Sutton James has a program underwritten Starr Aviation. The insurance can cover customer rental, flight training, FAR 135 operations, etc. We get our insurance through David Hampson, who is a great agent (handles a lot of turboprops and jets, but is also competent with piston aircraft).
The cost of overhaul is substantially higher than Robinson advertises due to the fact that Robinson adds a substantial core charge to the cost of an overhaul kit. When the timed-out cores are returned to the factory, nearly always the factory says "These cores are in much worse than average condition" and only a portion of the core charge is refunded. A factory overhaul can cost $250,000 to $300,000 ($136/hour). The tailcone and a few other components have a life limit of 4400 hours, so the 2nd, 4th, 6th, etc. overhauls are about $15,000 more expensive than the odd-numbered overhauls.

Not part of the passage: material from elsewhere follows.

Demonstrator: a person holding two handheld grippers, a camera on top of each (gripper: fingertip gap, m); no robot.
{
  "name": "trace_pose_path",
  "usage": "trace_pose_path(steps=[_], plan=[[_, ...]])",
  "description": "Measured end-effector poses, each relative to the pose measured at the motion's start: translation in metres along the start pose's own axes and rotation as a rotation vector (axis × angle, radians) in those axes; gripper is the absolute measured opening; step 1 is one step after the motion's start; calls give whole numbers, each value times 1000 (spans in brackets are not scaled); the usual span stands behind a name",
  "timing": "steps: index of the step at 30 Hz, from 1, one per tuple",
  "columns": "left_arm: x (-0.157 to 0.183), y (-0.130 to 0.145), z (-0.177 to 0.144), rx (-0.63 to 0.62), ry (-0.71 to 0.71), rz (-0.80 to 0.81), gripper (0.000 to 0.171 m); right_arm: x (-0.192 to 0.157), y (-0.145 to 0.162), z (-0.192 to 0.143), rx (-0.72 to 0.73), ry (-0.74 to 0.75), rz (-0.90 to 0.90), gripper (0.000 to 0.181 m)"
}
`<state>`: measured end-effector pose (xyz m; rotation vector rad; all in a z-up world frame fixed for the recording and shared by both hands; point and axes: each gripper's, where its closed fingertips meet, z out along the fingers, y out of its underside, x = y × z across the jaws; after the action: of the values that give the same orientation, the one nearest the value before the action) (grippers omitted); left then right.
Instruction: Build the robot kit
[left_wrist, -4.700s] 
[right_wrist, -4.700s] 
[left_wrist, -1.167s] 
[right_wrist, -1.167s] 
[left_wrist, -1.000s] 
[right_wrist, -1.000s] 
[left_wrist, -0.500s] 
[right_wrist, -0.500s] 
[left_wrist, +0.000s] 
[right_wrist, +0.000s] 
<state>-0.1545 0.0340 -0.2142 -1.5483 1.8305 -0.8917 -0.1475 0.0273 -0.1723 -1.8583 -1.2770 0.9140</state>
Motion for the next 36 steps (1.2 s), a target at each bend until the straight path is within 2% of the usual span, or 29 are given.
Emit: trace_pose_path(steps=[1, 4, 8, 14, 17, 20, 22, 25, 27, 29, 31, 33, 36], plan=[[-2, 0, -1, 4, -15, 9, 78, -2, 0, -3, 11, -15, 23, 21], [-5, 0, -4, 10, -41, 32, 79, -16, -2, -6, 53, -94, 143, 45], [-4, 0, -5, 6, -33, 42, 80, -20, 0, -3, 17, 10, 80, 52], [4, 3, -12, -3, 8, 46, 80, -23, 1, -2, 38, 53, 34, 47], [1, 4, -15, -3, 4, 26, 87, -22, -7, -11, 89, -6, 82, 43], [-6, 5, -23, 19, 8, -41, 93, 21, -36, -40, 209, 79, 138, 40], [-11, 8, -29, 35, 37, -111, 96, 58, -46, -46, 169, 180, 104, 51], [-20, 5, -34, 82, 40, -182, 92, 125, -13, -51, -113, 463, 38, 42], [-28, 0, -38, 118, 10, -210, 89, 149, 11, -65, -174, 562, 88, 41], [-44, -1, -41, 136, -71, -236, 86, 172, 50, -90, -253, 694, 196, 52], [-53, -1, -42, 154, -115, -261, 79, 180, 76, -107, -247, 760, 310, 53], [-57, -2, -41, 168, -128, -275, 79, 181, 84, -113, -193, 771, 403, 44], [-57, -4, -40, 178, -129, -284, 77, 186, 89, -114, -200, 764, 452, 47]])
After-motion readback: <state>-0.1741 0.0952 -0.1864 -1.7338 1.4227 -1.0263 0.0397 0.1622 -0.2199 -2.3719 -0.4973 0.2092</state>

If a major component fails before 2200 hours, you end up with a machine that has out of sync parts. For example, at 2107 collective hours, the main rotor transmission gears on one of our helicopters began grinding and produced enough metal to activate the MR CHIP light. We already had an overhaul kit in place and elected to swap the transmission. So we were left with a helicopter whose transmission required replacement at 4307 hours while the rest of the machine required overhaul at 4400 hours.
Budget $50 per hour for 100-hour inspections and other routine maintenance.
Here are some of my favorite dealers:
One caveat about the Robinsons these days is that if you get some few options you might find that the cost goes up to the point that a used EC120 is actually cheaper. The Garmin 420W GPS/COM that we paid about $5,000 extra for in a 2008 machine is now lightly upgraded to a touch screen and will cost close to $20,000 with the required audio panel.